■ WORK REQUIRED ■
Pick every line from the data that holds the word "outline".

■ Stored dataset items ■
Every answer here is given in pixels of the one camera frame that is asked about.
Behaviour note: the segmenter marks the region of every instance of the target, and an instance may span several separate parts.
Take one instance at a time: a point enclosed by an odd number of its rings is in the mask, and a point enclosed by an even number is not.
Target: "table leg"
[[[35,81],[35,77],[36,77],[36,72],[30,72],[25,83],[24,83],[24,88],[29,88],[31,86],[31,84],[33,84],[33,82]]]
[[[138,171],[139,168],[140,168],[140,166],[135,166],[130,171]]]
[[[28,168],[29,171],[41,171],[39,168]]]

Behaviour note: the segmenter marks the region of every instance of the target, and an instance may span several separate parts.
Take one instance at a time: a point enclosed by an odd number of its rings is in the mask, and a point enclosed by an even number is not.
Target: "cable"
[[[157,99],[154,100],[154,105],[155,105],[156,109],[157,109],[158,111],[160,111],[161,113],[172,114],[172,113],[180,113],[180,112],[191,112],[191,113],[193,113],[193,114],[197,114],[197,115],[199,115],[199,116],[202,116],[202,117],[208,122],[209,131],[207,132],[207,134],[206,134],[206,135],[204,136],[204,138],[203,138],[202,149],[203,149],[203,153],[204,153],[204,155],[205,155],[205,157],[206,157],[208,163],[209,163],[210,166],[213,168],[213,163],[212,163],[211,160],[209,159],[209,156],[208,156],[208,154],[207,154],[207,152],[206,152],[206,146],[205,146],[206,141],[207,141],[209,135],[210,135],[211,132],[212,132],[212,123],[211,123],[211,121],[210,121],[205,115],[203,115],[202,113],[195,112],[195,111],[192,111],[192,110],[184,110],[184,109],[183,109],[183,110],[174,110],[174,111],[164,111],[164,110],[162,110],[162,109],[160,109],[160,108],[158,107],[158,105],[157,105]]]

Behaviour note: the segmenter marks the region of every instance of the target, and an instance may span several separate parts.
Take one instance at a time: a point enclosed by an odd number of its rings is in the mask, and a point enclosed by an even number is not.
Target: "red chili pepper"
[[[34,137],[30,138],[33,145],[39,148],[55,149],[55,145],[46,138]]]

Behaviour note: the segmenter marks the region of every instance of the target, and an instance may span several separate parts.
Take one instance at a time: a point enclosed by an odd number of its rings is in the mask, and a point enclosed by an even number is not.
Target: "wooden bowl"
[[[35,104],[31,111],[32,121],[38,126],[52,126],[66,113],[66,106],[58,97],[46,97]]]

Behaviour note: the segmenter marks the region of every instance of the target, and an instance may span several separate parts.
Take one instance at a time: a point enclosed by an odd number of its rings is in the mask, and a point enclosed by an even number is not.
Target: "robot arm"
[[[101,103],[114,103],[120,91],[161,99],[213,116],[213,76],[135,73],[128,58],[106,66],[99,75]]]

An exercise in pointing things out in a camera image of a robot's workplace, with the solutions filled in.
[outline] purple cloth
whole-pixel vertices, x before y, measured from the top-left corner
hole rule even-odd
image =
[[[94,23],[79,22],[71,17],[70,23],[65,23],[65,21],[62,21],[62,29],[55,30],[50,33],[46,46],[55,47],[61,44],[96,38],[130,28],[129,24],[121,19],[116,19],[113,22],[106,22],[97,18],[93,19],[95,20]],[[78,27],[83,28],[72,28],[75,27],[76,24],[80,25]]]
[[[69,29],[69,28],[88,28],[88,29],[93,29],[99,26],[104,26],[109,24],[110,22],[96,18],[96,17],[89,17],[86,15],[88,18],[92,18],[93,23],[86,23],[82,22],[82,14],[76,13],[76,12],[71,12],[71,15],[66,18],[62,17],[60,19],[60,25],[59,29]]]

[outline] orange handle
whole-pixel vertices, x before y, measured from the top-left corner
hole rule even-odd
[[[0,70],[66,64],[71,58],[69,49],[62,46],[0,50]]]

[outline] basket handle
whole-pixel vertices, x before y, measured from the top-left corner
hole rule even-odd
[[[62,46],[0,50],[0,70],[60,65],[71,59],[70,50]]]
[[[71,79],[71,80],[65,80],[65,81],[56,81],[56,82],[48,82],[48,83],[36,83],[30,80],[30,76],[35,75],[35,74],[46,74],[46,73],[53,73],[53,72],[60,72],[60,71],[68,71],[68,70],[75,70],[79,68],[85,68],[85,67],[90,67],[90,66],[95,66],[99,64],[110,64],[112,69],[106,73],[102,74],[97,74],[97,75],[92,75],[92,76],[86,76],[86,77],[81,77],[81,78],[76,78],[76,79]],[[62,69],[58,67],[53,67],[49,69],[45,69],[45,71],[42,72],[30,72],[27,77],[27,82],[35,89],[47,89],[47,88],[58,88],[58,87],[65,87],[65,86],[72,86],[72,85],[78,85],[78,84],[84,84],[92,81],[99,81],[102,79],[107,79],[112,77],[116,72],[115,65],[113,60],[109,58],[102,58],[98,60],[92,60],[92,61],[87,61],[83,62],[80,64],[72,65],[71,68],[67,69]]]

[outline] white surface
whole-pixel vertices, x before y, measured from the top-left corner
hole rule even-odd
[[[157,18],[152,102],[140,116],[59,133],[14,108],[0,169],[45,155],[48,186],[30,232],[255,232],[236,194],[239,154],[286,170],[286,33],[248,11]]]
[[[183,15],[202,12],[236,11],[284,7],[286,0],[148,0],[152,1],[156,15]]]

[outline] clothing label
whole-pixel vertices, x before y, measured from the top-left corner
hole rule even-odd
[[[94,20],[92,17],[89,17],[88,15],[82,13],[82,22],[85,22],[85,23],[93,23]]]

■ RESULT ■
[outline] purple cloth
[outline] orange handle
[outline] basket handle
[outline] white surface
[outline] clothing label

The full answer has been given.